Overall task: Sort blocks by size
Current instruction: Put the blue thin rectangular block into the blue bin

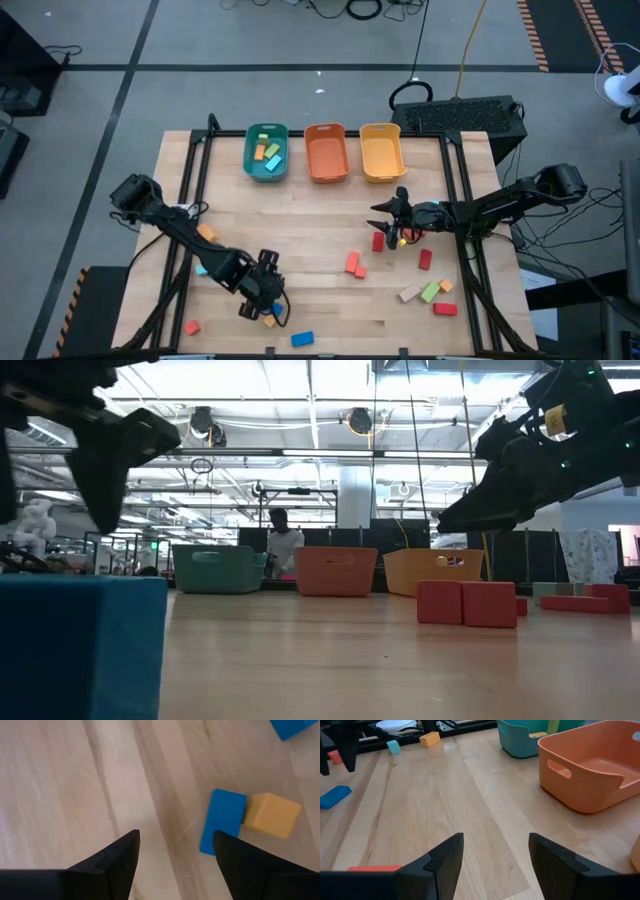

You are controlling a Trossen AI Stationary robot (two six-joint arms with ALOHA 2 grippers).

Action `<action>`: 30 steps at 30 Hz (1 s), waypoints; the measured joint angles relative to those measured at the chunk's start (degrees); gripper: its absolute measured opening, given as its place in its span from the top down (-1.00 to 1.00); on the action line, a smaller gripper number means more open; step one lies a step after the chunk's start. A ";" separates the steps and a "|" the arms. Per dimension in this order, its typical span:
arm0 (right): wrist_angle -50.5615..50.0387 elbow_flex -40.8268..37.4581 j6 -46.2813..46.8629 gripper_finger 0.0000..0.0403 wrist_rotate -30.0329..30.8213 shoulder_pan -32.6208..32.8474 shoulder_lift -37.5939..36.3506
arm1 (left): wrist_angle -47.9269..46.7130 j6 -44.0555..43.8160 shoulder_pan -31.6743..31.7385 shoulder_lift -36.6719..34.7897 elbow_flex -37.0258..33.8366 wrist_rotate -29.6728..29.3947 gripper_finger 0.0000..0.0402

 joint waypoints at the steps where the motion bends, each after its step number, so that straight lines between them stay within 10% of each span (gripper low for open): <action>1: -0.01 0.00 0.00 -0.04 0.00 0.00 0.00 | 0.11 -0.74 -0.27 0.08 0.00 0.19 -0.26; 30: -0.02 0.00 0.00 -0.04 0.17 -0.02 0.00 | 6.31 -0.67 -5.80 8.81 0.13 1.22 -0.26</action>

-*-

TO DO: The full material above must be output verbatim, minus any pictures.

ANSWER BOX:
Overall task: Sort blocks by size
Current instruction: Put the blue thin rectangular block into the blue bin


You are controlling a Trossen AI Stationary robot (two six-joint arms with ALOHA 2 grippers).

Action `<action>`: 30 steps at 30 Hz (1 s), waypoints; the measured joint angles relative to those measured at the chunk's start (degrees); gripper: its absolute measured opening, given as its place in its span from the top down (-1.00 to 1.00); on the action line, a smaller gripper number means more open; step one lies a step after the chunk's start. A ";" separates the steps and a "|" the arms. Per dimension in this order, its typical span:
arm0 (right): wrist_angle -50.5615..50.0387 elbow_flex -40.8268..37.4581 j6 -46.2813..46.8629 gripper_finger 0.0000..0.0403 wrist_rotate -30.0329..30.8213 shoulder_pan -32.6208..32.8474 shoulder_lift -37.5939..36.3506
arm1 (left): wrist_angle -47.9269..46.7130 j6 -44.0555..43.8160 shoulder_pan -31.6743..31.7385 shoulder_lift -36.6719..34.7897 elbow_flex -37.0258..33.8366 wrist_rotate -29.6728..29.3947 gripper_finger 0.0000..0.0402

 joint waypoints at the steps where the motion bends, each after its step number, so that straight lines between them stay within 10% of each span (gripper low for open): <action>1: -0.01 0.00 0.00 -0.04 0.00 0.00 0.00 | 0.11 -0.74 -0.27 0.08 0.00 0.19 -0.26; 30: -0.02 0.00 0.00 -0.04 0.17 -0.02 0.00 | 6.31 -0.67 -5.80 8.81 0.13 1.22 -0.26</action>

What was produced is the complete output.